**WHAT THE EXERCISE ASKS:** Return the run of lines below that opens with the line containing "Horizontal field of view 29°, picture" and closes with the line containing "object at (59, 109), step", keeping each one exact.

**AVAILABLE RECORDS:**

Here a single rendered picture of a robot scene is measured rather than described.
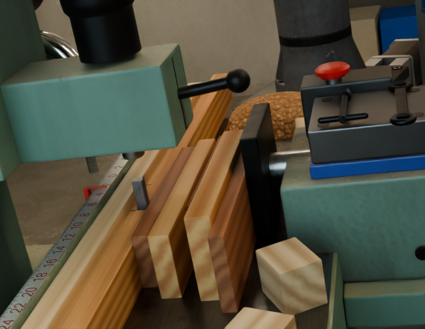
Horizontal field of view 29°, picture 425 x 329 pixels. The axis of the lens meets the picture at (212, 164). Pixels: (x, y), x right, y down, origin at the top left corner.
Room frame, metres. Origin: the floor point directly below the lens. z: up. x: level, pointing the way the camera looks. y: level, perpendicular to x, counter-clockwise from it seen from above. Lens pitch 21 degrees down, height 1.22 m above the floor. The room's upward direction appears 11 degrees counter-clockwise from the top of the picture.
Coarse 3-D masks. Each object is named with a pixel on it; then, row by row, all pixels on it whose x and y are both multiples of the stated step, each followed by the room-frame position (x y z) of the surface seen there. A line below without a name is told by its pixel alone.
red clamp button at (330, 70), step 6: (324, 66) 0.68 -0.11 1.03; (330, 66) 0.68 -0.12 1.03; (336, 66) 0.67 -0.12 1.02; (342, 66) 0.67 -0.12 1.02; (348, 66) 0.67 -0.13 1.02; (318, 72) 0.67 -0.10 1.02; (324, 72) 0.67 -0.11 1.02; (330, 72) 0.67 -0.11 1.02; (336, 72) 0.67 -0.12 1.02; (342, 72) 0.67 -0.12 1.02; (324, 78) 0.67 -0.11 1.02; (330, 78) 0.67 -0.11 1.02; (336, 78) 0.67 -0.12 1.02
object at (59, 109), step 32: (32, 64) 0.70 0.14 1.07; (64, 64) 0.68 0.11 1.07; (96, 64) 0.65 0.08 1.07; (128, 64) 0.63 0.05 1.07; (160, 64) 0.62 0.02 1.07; (32, 96) 0.64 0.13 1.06; (64, 96) 0.63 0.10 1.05; (96, 96) 0.63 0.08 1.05; (128, 96) 0.62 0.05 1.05; (160, 96) 0.61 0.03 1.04; (32, 128) 0.64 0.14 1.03; (64, 128) 0.63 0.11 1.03; (96, 128) 0.63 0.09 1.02; (128, 128) 0.62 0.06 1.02; (160, 128) 0.61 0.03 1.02; (32, 160) 0.64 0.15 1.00
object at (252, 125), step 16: (256, 112) 0.68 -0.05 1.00; (256, 128) 0.64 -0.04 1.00; (272, 128) 0.70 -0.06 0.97; (240, 144) 0.62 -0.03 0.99; (256, 144) 0.62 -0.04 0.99; (272, 144) 0.69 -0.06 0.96; (256, 160) 0.62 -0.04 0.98; (272, 160) 0.65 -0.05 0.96; (256, 176) 0.62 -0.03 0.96; (272, 176) 0.65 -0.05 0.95; (256, 192) 0.62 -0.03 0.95; (272, 192) 0.65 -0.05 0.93; (256, 208) 0.62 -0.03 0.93; (272, 208) 0.63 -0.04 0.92; (256, 224) 0.62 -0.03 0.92; (272, 224) 0.62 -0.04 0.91
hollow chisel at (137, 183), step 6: (138, 180) 0.65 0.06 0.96; (144, 180) 0.66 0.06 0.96; (138, 186) 0.65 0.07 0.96; (144, 186) 0.65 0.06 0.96; (138, 192) 0.65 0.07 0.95; (144, 192) 0.65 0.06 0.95; (138, 198) 0.65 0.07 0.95; (144, 198) 0.65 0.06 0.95; (138, 204) 0.65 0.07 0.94; (144, 204) 0.65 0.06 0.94
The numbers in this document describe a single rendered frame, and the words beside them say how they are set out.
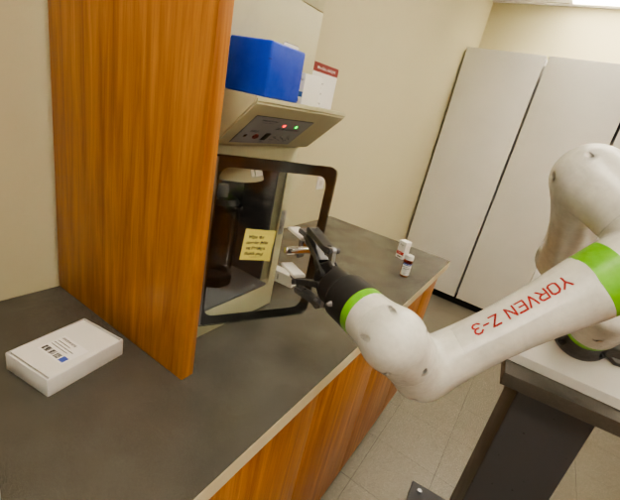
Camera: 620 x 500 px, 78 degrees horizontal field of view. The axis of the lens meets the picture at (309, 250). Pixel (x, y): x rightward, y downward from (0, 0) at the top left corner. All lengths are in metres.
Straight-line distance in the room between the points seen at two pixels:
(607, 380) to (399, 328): 0.85
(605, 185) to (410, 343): 0.42
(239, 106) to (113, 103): 0.26
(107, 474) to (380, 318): 0.48
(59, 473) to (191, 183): 0.49
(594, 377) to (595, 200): 0.66
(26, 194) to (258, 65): 0.65
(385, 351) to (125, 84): 0.65
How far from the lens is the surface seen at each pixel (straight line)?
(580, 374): 1.33
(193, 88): 0.68
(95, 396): 0.86
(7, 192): 1.11
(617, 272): 0.73
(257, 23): 0.85
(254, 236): 0.86
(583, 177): 0.80
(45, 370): 0.87
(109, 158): 0.88
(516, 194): 3.66
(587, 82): 3.67
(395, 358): 0.59
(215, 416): 0.81
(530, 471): 1.49
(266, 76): 0.72
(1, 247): 1.15
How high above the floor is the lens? 1.52
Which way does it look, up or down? 21 degrees down
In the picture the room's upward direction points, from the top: 12 degrees clockwise
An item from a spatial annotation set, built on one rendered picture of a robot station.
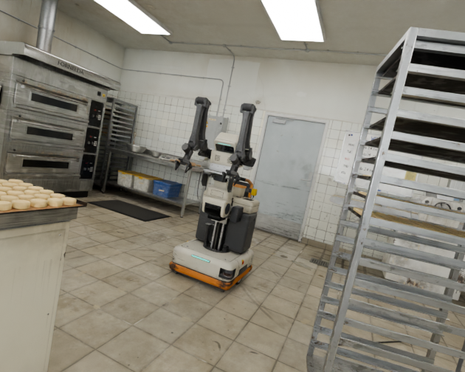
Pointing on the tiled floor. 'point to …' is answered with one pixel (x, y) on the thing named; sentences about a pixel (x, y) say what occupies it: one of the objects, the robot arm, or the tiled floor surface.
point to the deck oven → (42, 118)
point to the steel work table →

**SOLUTION BELOW:**
Horizontal field of view 29°, picture 425 x 329 pixels. The axis of the lens meets the picture at (212, 164). Pixels: (x, y), x right, y down, origin at the top left corner.
Room frame, metres. Origin: the floor point directly below the lens. z: up. x: level, pointing the way the camera looks. y: level, perpendicular to x, counter-clockwise from it seen from above. Lens pitch 21 degrees down, height 1.22 m above the floor. The room's upward direction appears 11 degrees counter-clockwise from the top of the picture.
Coarse 3-D masks. Each object is named with a pixel on it; then, row by row, all pixels on it whose x and y are both multiples of the stated step, each followed by the room-frame position (x y z) of the surface seen there. A line below without a name is told by its pixel alone.
red clamp button at (330, 70), step 6: (324, 66) 0.68 -0.11 1.03; (330, 66) 0.68 -0.12 1.03; (336, 66) 0.67 -0.12 1.02; (342, 66) 0.67 -0.12 1.02; (348, 66) 0.67 -0.13 1.02; (318, 72) 0.67 -0.10 1.02; (324, 72) 0.67 -0.11 1.02; (330, 72) 0.67 -0.11 1.02; (336, 72) 0.67 -0.12 1.02; (342, 72) 0.67 -0.12 1.02; (324, 78) 0.67 -0.11 1.02; (330, 78) 0.67 -0.11 1.02; (336, 78) 0.67 -0.12 1.02
object at (59, 109), step 32: (32, 64) 0.70 0.14 1.07; (64, 64) 0.68 0.11 1.07; (96, 64) 0.65 0.08 1.07; (128, 64) 0.63 0.05 1.07; (160, 64) 0.62 0.02 1.07; (32, 96) 0.64 0.13 1.06; (64, 96) 0.63 0.10 1.05; (96, 96) 0.63 0.08 1.05; (128, 96) 0.62 0.05 1.05; (160, 96) 0.61 0.03 1.04; (32, 128) 0.64 0.14 1.03; (64, 128) 0.63 0.11 1.03; (96, 128) 0.63 0.09 1.02; (128, 128) 0.62 0.06 1.02; (160, 128) 0.61 0.03 1.02; (32, 160) 0.64 0.15 1.00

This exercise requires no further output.